**Your objective:**
Set down all of the entries below word for word, with the pictures left out.

*** The data ***

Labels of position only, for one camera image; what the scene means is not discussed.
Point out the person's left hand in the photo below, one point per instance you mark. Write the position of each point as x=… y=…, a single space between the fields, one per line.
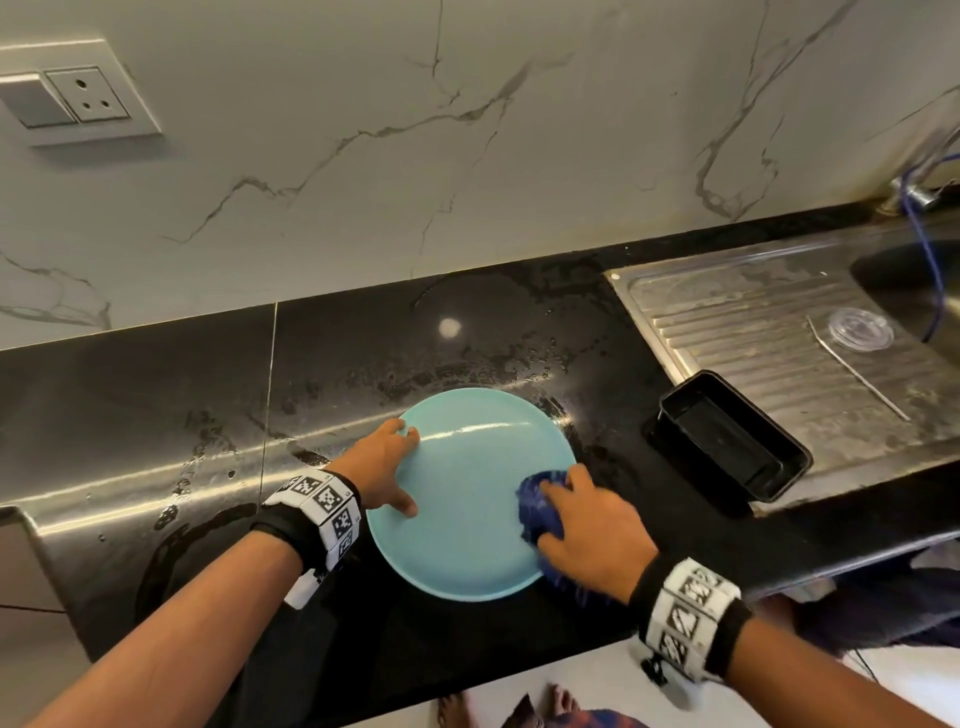
x=372 y=462

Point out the person's right hand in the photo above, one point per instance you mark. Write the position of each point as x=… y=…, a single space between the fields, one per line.
x=597 y=537

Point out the blue striped cloth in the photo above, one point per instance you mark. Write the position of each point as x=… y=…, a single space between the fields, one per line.
x=537 y=510

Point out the teal plate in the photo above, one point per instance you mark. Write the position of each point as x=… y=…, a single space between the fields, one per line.
x=465 y=480

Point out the person's left forearm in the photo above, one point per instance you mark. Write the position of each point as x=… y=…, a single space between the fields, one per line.
x=158 y=645

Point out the person's right forearm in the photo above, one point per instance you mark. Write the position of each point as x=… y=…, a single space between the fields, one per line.
x=825 y=683

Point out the person's right foot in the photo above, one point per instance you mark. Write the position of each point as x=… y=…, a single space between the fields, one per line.
x=560 y=699

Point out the person's foot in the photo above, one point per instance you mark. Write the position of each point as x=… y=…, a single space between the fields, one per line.
x=560 y=699
x=450 y=711

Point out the person's left foot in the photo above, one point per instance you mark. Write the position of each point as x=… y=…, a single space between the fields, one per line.
x=450 y=711

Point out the left wrist marker band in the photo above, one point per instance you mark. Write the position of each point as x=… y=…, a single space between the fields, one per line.
x=312 y=513

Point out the wrist marker band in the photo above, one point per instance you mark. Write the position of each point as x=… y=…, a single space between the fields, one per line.
x=687 y=618
x=312 y=513

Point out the right wrist marker band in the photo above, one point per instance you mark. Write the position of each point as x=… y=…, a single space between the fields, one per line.
x=687 y=618

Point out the black plastic tray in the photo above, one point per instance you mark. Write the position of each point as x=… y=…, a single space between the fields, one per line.
x=735 y=438

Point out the steel sink drainboard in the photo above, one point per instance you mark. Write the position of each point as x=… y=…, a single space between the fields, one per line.
x=750 y=323

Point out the thin grey stick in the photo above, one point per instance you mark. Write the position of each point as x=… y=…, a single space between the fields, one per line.
x=863 y=372

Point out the clear plastic lid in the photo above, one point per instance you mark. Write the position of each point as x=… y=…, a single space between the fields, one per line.
x=860 y=329

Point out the brown lower drawer unit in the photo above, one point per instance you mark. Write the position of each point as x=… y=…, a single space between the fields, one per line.
x=30 y=593

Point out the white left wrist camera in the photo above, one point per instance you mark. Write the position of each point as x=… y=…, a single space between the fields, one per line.
x=303 y=588

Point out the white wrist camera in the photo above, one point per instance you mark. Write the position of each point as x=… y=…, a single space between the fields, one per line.
x=672 y=687
x=303 y=588

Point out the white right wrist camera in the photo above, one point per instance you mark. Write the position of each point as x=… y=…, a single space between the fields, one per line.
x=672 y=687

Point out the white wall socket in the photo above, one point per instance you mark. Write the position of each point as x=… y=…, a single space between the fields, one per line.
x=68 y=93

***

**Reply to the task:**
Labels of position only, for one camera image; what the scene means is not discussed.
Point out the person's left hand in the photo below, one point per instance you mark. Write the position of each point as x=… y=…, a single space between the fields, one per line.
x=372 y=462

Point out the person's right hand in the photo above, one point per instance you mark. Write the position of each point as x=… y=…, a single space between the fields, one per line.
x=597 y=537

Point out the blue striped cloth in the photo above, one point per instance you mark. Write the position of each point as x=… y=…, a single space between the fields, one per line.
x=537 y=510

Point out the teal plate in the photo above, one point per instance you mark. Write the position of each point as x=… y=…, a single space between the fields, one per line.
x=465 y=480

Point out the person's left forearm in the photo above, one point per instance you mark. Write the position of each point as x=… y=…, a single space between the fields, one per line.
x=158 y=645

Point out the person's right forearm in the photo above, one point per instance you mark. Write the position of each point as x=… y=…, a single space between the fields, one per line.
x=825 y=683

Point out the person's right foot in the photo above, one point per instance you mark. Write the position of each point as x=… y=…, a single space between the fields, one per line.
x=560 y=699

Point out the person's foot in the photo above, one point per instance you mark. Write the position of each point as x=… y=…, a single space between the fields, one per line.
x=560 y=699
x=450 y=711

Point out the person's left foot in the photo above, one point per instance you mark. Write the position of each point as x=… y=…, a single space between the fields, one per line.
x=450 y=711

Point out the left wrist marker band in the photo above, one point per instance you mark. Write the position of each point as x=… y=…, a single space between the fields, one per line.
x=312 y=513

Point out the wrist marker band in the photo above, one point per instance you mark. Write the position of each point as x=… y=…, a single space between the fields, one per line.
x=687 y=618
x=312 y=513

Point out the right wrist marker band in the photo above, one point per instance you mark. Write the position of each point as x=… y=…, a single space between the fields, one per line.
x=687 y=618

Point out the black plastic tray in the photo above, one point per instance you mark. Write the position of each point as x=… y=…, a single space between the fields, one per line.
x=735 y=438

Point out the steel sink drainboard in the photo above, one point per instance you mark. Write the position of each point as x=… y=…, a single space between the fields, one per line.
x=750 y=323

Point out the thin grey stick in the photo above, one point per instance you mark. Write the position of each point as x=… y=…, a single space between the fields, one per line.
x=863 y=372

Point out the clear plastic lid in the photo above, one point per instance you mark. Write the position of each point as x=… y=…, a single space between the fields, one per line.
x=860 y=329

Point out the brown lower drawer unit in the photo above, one point per instance you mark. Write the position of each point as x=… y=…, a single space between the fields, one per line.
x=30 y=593

Point out the white left wrist camera in the photo above, one point per instance you mark. Write the position of each point as x=… y=…, a single space between the fields, one per line.
x=303 y=588

Point out the white wrist camera in the photo above, one point per instance you mark. Write the position of each point as x=… y=…, a single space between the fields, one per line.
x=672 y=687
x=303 y=588

Point out the white right wrist camera in the photo above, one point per instance you mark. Write the position of each point as x=… y=…, a single space between the fields, one per line.
x=672 y=687

Point out the white wall socket in the photo above, one point per instance you mark. Write the position of each point as x=… y=…, a single space between the fields, one per line.
x=68 y=93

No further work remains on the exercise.